Global warming could wipe out many of the animals living in protected parts of the world’s oceans by the end of the century, scientists predict.
Polar bears and penguins are among the species under greatest threat.
Projections suggest that by the year 2100, Marine Protected Areas (MPAs) will be 2.8C (37F) warmer than they are today if the levels of emissions carry on as expected.
A new study published in the journal Nature Climate Change suggests that without drastic action MPAs – and the fish, mammals, birds and invertebrates now dwelling within them – will be “devastated” by rapid global warming.
There are 8,236 MPAs around the world. They make up 4% of the total surface of the oceans.
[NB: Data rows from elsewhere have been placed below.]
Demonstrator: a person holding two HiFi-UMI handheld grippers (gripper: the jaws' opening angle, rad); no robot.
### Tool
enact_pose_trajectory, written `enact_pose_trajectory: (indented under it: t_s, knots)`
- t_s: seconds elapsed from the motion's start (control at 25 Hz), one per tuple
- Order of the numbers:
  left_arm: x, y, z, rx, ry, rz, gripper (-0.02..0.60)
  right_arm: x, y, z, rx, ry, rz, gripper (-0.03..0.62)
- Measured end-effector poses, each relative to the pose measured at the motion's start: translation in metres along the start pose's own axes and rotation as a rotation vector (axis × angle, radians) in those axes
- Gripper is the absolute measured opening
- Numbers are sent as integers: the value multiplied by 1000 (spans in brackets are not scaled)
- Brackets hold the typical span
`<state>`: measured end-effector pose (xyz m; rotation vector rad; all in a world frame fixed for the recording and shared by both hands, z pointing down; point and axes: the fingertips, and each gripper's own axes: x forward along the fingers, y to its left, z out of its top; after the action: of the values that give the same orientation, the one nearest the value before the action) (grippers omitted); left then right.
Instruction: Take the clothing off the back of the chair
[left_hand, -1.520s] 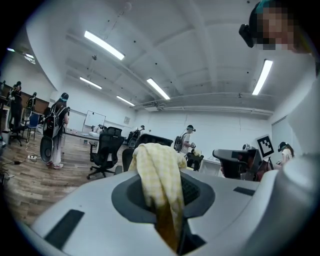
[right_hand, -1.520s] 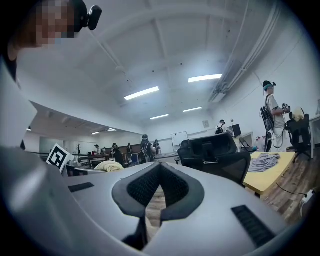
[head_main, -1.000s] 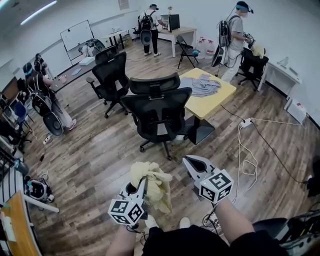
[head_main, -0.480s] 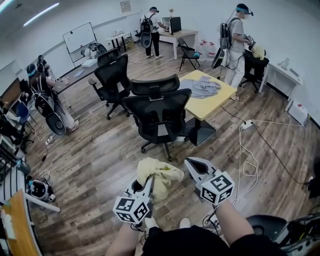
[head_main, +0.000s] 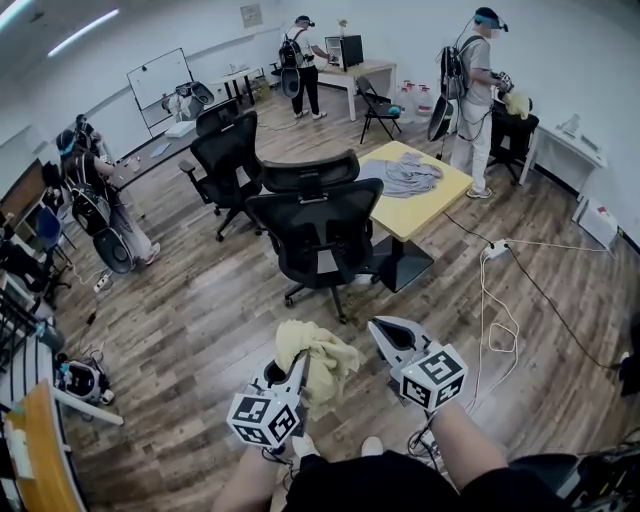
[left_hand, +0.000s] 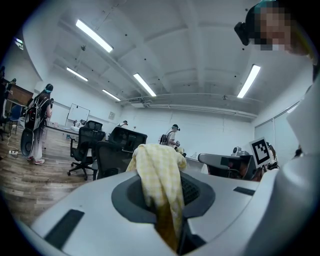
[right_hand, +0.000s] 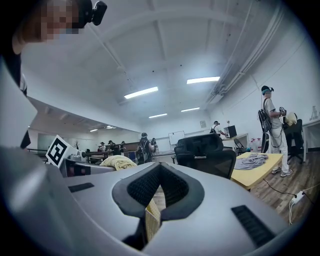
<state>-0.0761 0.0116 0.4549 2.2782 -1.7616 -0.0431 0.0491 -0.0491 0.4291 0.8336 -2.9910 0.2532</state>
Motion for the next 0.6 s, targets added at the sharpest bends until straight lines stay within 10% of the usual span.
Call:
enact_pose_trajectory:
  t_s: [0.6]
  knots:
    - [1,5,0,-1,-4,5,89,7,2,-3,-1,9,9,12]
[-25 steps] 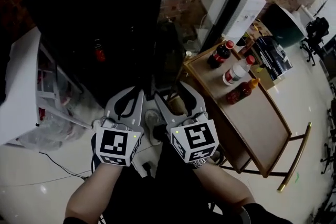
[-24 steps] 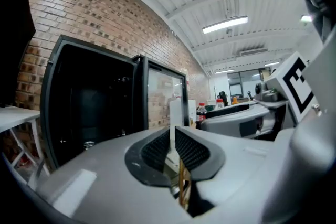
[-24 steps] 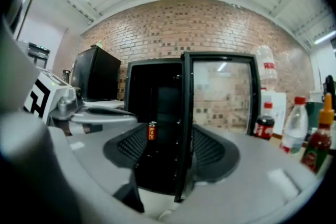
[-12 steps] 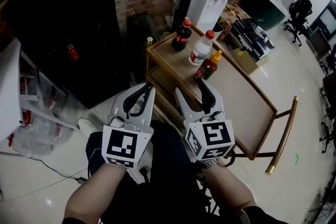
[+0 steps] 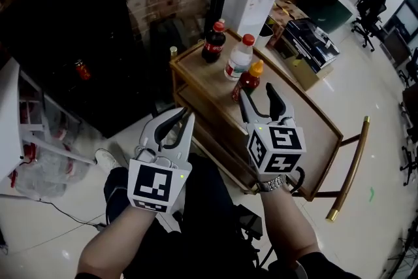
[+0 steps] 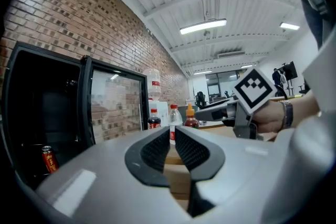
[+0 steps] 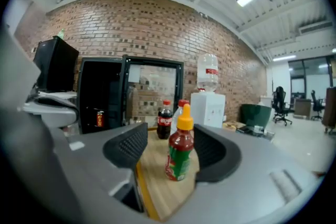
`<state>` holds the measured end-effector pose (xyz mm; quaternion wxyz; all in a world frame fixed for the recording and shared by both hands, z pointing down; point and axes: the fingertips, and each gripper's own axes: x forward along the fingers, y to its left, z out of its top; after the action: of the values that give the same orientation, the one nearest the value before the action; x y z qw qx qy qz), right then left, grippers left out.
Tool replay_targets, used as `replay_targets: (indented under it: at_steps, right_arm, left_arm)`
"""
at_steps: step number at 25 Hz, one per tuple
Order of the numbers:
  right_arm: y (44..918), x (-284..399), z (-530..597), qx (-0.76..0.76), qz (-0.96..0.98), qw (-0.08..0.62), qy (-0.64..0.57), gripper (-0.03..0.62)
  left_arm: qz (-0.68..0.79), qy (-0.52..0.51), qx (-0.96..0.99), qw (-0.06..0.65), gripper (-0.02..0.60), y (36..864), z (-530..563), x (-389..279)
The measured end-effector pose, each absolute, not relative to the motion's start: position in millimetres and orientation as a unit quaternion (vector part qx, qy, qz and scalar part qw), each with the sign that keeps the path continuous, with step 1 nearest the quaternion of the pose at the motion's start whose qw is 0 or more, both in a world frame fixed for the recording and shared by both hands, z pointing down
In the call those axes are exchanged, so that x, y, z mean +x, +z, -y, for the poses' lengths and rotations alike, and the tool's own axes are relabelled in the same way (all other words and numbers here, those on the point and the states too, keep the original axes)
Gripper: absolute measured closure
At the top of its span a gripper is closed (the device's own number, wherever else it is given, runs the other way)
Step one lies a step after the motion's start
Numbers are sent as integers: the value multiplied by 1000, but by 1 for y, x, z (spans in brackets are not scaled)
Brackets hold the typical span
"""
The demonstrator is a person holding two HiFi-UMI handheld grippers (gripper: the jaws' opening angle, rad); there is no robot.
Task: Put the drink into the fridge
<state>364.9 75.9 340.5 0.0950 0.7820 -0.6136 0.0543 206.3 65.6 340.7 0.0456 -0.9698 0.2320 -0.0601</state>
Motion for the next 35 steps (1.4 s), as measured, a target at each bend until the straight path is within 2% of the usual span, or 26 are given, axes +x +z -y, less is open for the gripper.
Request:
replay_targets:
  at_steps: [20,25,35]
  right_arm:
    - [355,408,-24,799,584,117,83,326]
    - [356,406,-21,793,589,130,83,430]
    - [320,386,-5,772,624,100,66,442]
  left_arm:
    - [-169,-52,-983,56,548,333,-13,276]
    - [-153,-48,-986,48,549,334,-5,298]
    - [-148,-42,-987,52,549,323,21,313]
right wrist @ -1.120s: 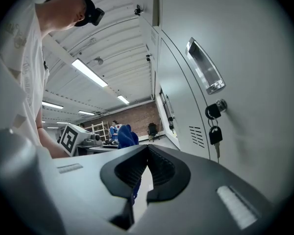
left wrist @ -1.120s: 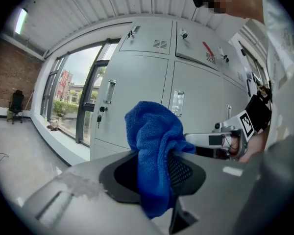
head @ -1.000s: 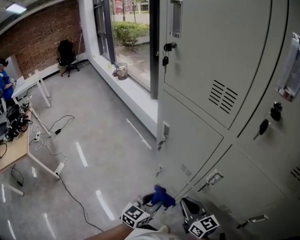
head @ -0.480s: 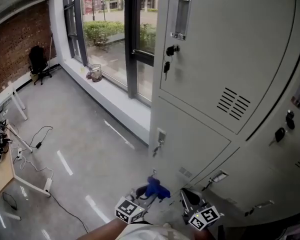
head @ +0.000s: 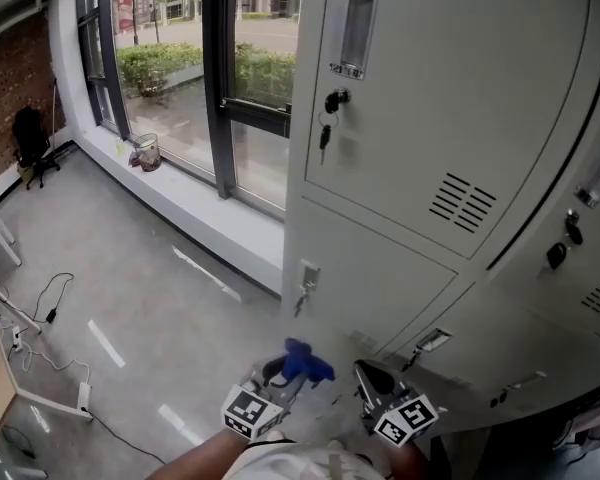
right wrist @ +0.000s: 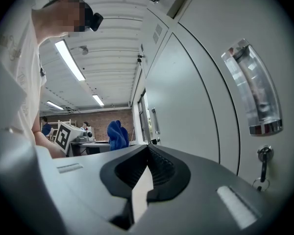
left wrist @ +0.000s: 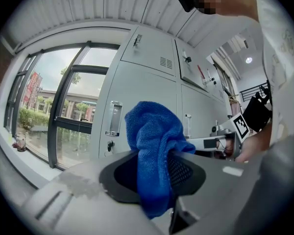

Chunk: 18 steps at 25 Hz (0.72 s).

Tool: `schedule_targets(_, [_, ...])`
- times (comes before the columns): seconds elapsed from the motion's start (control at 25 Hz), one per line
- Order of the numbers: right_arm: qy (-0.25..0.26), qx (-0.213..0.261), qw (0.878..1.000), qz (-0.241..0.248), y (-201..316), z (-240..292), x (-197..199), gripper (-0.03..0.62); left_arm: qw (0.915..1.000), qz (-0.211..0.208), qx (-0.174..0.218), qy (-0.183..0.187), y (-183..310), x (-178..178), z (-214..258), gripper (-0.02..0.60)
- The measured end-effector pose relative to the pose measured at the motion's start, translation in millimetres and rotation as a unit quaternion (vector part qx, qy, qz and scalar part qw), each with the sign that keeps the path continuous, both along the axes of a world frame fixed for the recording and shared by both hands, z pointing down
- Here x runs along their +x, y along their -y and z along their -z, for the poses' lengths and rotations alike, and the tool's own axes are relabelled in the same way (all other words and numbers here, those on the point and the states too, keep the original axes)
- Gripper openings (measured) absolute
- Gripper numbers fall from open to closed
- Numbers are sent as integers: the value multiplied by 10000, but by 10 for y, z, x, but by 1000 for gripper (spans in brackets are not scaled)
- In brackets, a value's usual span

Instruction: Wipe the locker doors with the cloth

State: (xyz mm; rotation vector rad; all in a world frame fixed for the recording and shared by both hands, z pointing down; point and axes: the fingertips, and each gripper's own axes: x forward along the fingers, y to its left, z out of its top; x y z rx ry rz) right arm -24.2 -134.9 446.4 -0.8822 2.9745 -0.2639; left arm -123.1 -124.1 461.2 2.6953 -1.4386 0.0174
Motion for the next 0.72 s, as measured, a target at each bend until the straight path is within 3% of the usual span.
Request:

“With warming of this magnitude, we expect to lose many, if not most, animal species from Marine Protected Areas by the turn of the century,” warned lead scientist Professor John Bruno, from the University of North Carolina in the US.
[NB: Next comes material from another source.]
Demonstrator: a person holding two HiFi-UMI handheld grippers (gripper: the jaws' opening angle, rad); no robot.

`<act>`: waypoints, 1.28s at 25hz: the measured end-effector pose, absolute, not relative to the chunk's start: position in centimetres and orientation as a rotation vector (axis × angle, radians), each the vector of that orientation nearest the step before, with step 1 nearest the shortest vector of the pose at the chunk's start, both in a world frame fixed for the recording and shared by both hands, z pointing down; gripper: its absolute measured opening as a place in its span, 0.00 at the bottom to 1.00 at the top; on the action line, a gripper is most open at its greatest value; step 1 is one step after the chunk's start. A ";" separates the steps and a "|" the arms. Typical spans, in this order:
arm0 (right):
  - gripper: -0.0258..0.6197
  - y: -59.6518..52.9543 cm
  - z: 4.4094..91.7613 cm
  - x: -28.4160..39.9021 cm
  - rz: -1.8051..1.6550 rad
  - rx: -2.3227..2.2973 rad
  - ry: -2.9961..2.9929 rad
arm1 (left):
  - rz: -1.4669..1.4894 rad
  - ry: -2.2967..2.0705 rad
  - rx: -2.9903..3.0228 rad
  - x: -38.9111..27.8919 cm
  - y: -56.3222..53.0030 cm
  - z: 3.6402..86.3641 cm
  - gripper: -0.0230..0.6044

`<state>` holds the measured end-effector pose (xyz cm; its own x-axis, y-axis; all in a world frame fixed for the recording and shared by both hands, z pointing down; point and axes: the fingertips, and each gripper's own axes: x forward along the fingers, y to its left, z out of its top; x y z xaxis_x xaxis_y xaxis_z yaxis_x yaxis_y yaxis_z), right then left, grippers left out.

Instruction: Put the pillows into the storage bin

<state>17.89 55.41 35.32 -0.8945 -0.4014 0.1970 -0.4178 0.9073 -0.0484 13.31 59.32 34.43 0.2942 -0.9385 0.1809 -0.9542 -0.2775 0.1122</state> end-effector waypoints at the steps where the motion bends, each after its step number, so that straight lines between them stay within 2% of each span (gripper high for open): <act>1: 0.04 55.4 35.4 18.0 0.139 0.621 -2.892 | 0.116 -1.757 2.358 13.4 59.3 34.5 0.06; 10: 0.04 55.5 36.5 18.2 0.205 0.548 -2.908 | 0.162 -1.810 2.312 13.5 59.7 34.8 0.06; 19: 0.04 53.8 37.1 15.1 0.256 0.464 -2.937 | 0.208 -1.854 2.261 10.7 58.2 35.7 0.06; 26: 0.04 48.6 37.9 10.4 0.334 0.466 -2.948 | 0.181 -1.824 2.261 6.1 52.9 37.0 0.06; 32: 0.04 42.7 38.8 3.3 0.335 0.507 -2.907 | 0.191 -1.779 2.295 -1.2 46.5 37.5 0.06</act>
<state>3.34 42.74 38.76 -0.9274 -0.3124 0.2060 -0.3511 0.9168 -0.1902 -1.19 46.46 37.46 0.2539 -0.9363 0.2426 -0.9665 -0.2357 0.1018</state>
The scientists carried out simulations of sea surface temperatures and oxygen concentrations in MPAs around the world, including those where fishing is banned.
They found that even under the Intergovernmental Panel on Climate Change (IPCC) “business-as-usual” emissions scenario, MPAs were expected to warm by 0.034C (32F) per year.
By the end of the century, ocean temperatures in MPAs will have increased by an average of 2.8C (37F), they said.
For each MPA the scientists calculated the critical point after which most species would not be able to tolerate further change in their living conditions.
In tropical areas, this threshold was expected to be reached by about 2050.
MPAs in the Arctic and Antarctic were among those at greatest risk, said the scientists.
Other high-risk MPAs included those off the northern Galapagos islands Darwin and Wolf.